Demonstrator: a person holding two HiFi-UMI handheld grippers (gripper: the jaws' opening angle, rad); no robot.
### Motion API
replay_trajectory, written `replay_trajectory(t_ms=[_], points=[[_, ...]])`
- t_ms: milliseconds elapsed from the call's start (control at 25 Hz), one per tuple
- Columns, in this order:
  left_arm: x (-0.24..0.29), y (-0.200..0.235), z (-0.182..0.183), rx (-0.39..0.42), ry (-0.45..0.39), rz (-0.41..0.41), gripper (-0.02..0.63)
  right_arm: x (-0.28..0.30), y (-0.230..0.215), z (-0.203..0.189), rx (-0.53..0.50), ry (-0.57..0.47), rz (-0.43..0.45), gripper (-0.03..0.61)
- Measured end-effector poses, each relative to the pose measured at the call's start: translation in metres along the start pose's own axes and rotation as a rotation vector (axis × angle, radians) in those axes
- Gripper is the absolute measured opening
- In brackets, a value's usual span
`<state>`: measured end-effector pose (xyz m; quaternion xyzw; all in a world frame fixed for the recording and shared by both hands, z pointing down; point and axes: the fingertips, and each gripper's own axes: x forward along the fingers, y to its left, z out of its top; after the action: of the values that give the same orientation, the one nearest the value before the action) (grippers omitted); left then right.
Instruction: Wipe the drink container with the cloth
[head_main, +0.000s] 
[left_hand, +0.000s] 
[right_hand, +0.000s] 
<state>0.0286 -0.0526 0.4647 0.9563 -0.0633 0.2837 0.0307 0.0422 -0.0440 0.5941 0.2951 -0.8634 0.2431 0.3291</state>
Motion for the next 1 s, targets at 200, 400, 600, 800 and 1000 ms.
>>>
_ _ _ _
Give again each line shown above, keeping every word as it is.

Demonstrator: a person holding two HiFi-UMI handheld grippers (gripper: the jaws' opening angle, rad); no robot.
### Motion API
replay_trajectory, written `replay_trajectory(t_ms=[_], points=[[_, ...]])`
- t_ms: milliseconds elapsed from the call's start (control at 25 Hz), one per tuple
- Columns, in this order:
  left_arm: x (-0.24..0.29), y (-0.200..0.235), z (-0.182..0.183), rx (-0.39..0.42), ry (-0.45..0.39), rz (-0.41..0.41), gripper (-0.02..0.63)
  right_arm: x (-0.28..0.30), y (-0.230..0.215), z (-0.203..0.189), rx (-0.53..0.50), ry (-0.57..0.47), rz (-0.43..0.45), gripper (-0.03..0.61)
- Measured end-effector poses, each relative to the pose measured at the call's start: translation in metres along the start pose's own axes and rotation as a rotation vector (axis × angle, radians) in those axes
- Gripper is the absolute measured opening
- In brackets, a value's usual span
`<state>`: measured end-effector pose (xyz m; quaternion xyzw; all in a world frame fixed for the recording and shared by both hands, z pointing down; point and axes: the fingertips, and each gripper's own axes: x forward along the fingers, y to its left, z out of its top; after the action: of the values that give the same orientation, the one nearest the value before the action) (grippers omitted); left then right.
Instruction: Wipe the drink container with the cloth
[head_main, +0.000s] 
[left_hand, +0.000s] 
[right_hand, +0.000s] 
<state>0.0286 -0.0526 0.4647 0.9563 -0.0633 0.2837 0.0307 0.0422 -0.0440 0.5941 0.2951 -0.8634 0.2431 0.3291</state>
Motion for the next 1 s, targets at 200, 400, 600, 800 and 1000 ms.
>>>

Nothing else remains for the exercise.